Unheated churches

Under the French regime, the parishes were obliged to attend at least eighty masses a year. They certainly deserved a lot of credit for wanting to be present at the religious services because at this era the churches were not heated in the winter.

You ladies who are shivering in the cold, remember that your grandmothers had the courage in the winter to attend the vespers, and a high mass followed by a sermon that was sometimes just as long, in a church not heated! Incidentally, it was not until around 1800 that one started to install stoves in our rural churches.

When the temperature was too cold, a stove was placed on the altar to allow the celebrant priest to perform his holy duties.

The Journal des Jésuites refers several times about these stoves. It also mentions some kind of smoking boilers that were installed in Québec City, near the Governor’s bench. The old account of the Ursulines Sisters tells us about a religious profession ceremony that took place in the chapel in winter. Four or five of these primitive boilers had been installed in the temple, but they smoked so much that the officiant, the priests in the choir, the nuns and all the good society that was there sneezed and wept. In turn, the celebrant, the clergy, etc., were forced to leave the chapel to get some fresh air. Only the good nun who was making profession remained at her post until the end, and she received the congratulations of all those present after the ceremony for her courage.

In the countryside, people were much tougher in the cold and only the altar had its stove.

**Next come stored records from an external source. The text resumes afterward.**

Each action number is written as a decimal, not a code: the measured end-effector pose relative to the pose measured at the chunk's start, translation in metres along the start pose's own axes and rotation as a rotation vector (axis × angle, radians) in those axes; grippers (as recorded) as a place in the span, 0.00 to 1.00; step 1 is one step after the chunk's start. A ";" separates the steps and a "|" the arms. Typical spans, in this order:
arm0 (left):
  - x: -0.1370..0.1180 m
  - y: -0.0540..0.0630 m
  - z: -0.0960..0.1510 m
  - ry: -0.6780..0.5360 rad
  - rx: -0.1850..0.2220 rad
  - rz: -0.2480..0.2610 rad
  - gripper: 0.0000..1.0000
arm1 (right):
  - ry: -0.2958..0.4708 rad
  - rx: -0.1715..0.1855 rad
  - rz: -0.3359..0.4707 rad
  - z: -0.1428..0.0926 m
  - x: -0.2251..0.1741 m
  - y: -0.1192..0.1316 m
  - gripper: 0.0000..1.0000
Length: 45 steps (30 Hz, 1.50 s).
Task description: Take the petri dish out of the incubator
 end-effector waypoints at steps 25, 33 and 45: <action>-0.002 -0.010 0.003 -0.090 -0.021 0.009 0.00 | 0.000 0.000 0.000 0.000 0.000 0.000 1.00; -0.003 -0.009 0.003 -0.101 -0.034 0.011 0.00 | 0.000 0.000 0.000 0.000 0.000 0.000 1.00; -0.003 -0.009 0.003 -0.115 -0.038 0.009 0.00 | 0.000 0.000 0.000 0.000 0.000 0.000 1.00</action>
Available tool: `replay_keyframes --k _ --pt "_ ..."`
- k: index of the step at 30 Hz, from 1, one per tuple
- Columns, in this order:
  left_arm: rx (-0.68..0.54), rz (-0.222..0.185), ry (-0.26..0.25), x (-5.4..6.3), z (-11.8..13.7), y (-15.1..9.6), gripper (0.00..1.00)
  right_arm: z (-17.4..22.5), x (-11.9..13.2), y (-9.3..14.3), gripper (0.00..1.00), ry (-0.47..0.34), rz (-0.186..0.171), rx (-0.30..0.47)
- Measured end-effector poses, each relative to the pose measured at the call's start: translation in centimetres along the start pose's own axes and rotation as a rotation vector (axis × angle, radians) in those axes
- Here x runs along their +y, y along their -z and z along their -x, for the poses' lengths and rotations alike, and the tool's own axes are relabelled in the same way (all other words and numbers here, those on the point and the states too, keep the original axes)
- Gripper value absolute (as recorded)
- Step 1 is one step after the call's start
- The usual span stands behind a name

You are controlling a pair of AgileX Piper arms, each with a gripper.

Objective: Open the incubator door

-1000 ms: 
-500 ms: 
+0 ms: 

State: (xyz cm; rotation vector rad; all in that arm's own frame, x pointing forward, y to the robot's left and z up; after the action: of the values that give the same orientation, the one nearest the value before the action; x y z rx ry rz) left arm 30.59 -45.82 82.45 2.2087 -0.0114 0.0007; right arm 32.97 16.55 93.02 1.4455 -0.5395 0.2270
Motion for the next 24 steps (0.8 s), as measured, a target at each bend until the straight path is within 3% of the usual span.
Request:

During Mass, the men would take off their helmets or toques and replace them with a kind of cap, somewhat similar to those worn today by our bishops. Those who had lost their hair were thus protected from the stings of the cold. As for the ladies, they had large capes on their heads, which they filled with woollen headgear. Let’s not laugh at our forefathers’ fashions. They were more practical than us. I would like to see the beautiful ladies of today staying for two or three hours in an unheated church in winter, with their modern hats and silk stockings so light, so vaporous that one almost needs glasses to see them.

The late Gustave Ouimet told a rather singular story that he got from his father, the Honourable Gédéon Ouimet, who was Premier of the Province of Québec, with Louis Archambault (1814-1890), Minister of Agriculture and Public Works, as his strongman.

Mr. Ouimet practiced law in Vaudreuil while Father Roux was the vicar of the parish. The church in Vaudreuil did not yet have a stove. One Sunday in winter, in a cold weather frigid enough to crack rocks, the parish priest, Father Roux, after having intoned the credo instead of going from the altar to his seat, as he normally did, went to the sacristy and did not return until the end of the song. The parishioners thought that their parish priest had been indisposed and, after Mass, some of them went to find him at the rectory.

“Father, when you went out during the credo, were you sick?”

“Not at all, replied the priest, but since I was numb with cold. I cut out some work for the singers and went to warm myself in the sacristy!”[1]

It was under Father Paul-Loup Archambault [2] (from 1816-1858), the son of Jean-Baptiste and Marie-Angélique Achin dit Baron, that the church was heated for the first time.

[1] Pierre-Georges Roy, Nos coutumes et traditions françaises, Les Éditions des dix, Montréal, 1939.

[2] It was under Father Paul-Loup Archambault (from 1816-1858), the son of Jean-Baptiste and Marie-Angélique Achin dit Baron, that the church was heated for the first time Pierre Archambault, Dictionnaire généalogique des Archambaultd’Amérique, vol. 2, p. 31.